Asthma is one of the most common chronic diseases of adults, affecting 6% of the U.S. adult population and accounting for substantial morbidity and mortality. Despite the availability of effective therapy for asthma, morbidity and mortality have increased over the last several decades. Asthma specialty care, case management, and patient education are means for improving the quality of asthma care and patient outcomes, but cost and inconvenience limit the degree to which these are used in asthma care nationally. The principal aim of this study is to evaluate the impact of an inexpensive telephone-based home education and disease monitoring system on asthma medication adherence and clinical outcomes in adult patients with asthma.
We hypothesize that application of a Telephone-Linked Communications (TLC) system to the care of adult patients with asthma (TLC-Asthma) will improve self-management by enhancing compliance with preventive medication regimens and fostering the use of peak flow-based action plans. This, in turn, will improve asthma control and quality of life (QOL).
A randomized controlled trial has been conducted with adult asthma patients identified from the VA Boston Healthcare System comprised of the Boston, West Roxbury, and Brockton VA Medical Centers and their associated satellite clinics. Patients were randomized to either the TLC-Asthma group or an attention placebo control group. TLC-Asthma monitors a patient's adherence to prescribed asthma medications and offers education and counseling appropriate to the patient's level of adherence.

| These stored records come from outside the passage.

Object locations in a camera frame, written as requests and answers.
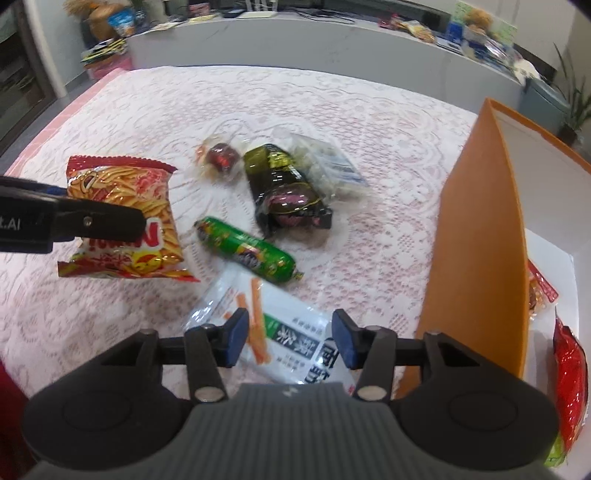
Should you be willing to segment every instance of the pink tablecloth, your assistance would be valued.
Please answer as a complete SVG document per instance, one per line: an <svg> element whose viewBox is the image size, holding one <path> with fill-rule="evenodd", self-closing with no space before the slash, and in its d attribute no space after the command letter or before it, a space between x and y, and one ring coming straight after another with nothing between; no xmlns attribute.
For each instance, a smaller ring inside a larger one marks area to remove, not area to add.
<svg viewBox="0 0 591 480"><path fill-rule="evenodd" d="M331 141L372 187L372 210L336 212L333 229L295 234L279 246L304 279L287 289L321 309L346 309L359 323L413 334L427 283L441 187L474 114L394 87L327 73L261 67L163 67L115 71L61 113L10 170L65 186L72 154L128 154L178 167L170 198L181 243L201 284L172 280L59 279L50 255L0 255L0 355L27 394L142 327L180 335L221 262L201 249L193 222L216 215L257 234L244 178L231 186L197 180L194 151L210 133L273 140L277 126ZM244 367L230 390L260 380ZM183 368L165 385L187 395Z"/></svg>

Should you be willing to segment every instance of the plant pot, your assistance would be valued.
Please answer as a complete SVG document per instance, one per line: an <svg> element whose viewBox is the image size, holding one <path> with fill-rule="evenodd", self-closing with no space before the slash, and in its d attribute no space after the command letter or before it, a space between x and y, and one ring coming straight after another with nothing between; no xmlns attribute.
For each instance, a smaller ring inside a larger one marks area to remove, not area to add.
<svg viewBox="0 0 591 480"><path fill-rule="evenodd" d="M558 130L558 135L556 137L565 145L572 147L575 140L577 140L577 132L570 126L564 124Z"/></svg>

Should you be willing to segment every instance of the red package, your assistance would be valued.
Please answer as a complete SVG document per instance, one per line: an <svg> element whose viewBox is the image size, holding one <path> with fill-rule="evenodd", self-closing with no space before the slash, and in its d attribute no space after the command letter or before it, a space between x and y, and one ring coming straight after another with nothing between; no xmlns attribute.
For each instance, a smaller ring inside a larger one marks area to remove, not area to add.
<svg viewBox="0 0 591 480"><path fill-rule="evenodd" d="M536 313L558 300L558 292L531 260L527 261L527 269L530 276L530 319L533 319Z"/></svg>
<svg viewBox="0 0 591 480"><path fill-rule="evenodd" d="M552 460L551 465L556 466L564 461L583 426L589 400L589 380L585 352L570 328L563 325L558 313L553 343L557 366L556 410L560 432L553 448L556 449L554 458L549 458L547 464Z"/></svg>

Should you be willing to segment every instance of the orange box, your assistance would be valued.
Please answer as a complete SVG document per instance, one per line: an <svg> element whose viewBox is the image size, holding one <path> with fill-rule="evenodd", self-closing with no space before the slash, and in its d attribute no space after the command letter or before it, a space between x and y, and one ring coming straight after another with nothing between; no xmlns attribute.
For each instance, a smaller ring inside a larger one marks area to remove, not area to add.
<svg viewBox="0 0 591 480"><path fill-rule="evenodd" d="M554 312L529 319L528 255L560 293L563 322L591 352L591 166L487 99L441 193L416 337L444 332L553 396ZM398 396L417 384L418 371L407 369ZM588 445L591 426L557 473L585 477Z"/></svg>

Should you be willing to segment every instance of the wall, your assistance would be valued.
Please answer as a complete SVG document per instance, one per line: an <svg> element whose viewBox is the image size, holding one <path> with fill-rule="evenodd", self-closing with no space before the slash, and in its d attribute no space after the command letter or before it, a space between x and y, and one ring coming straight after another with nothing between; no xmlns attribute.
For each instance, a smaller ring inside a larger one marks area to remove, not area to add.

An analysis of 115 adults with asthma (56 randomized to TLC-Asthma, 59 randomized to attention placebo control group) has been completed. Analyses were performed using an intent-to-treat approach. Baseline characteristics of the intervention and control groups were comparable. During follow-up these groups were compared on medication adherence as assessed by canister weighing and pill counts. Generalized estimating equations (GEE) were used to examine the difference between medication adherence for subjects in the TLC-Asthma and control groups. There was no significant difference found between the intervention and control groups on medication adherence. Similarly, the groups did not differ significantly with regard to asthma-related QOL. Subjects in the TLC-Asthma group had a non-significantly lower occurrence of exacerbations than subjects in the control group.
Ongoing Telephone-Linked Communications (TLC) systems offer a low-cost and easy-to-use means of providing ongoing education, behavioral counseling, and monitoring of clinical status.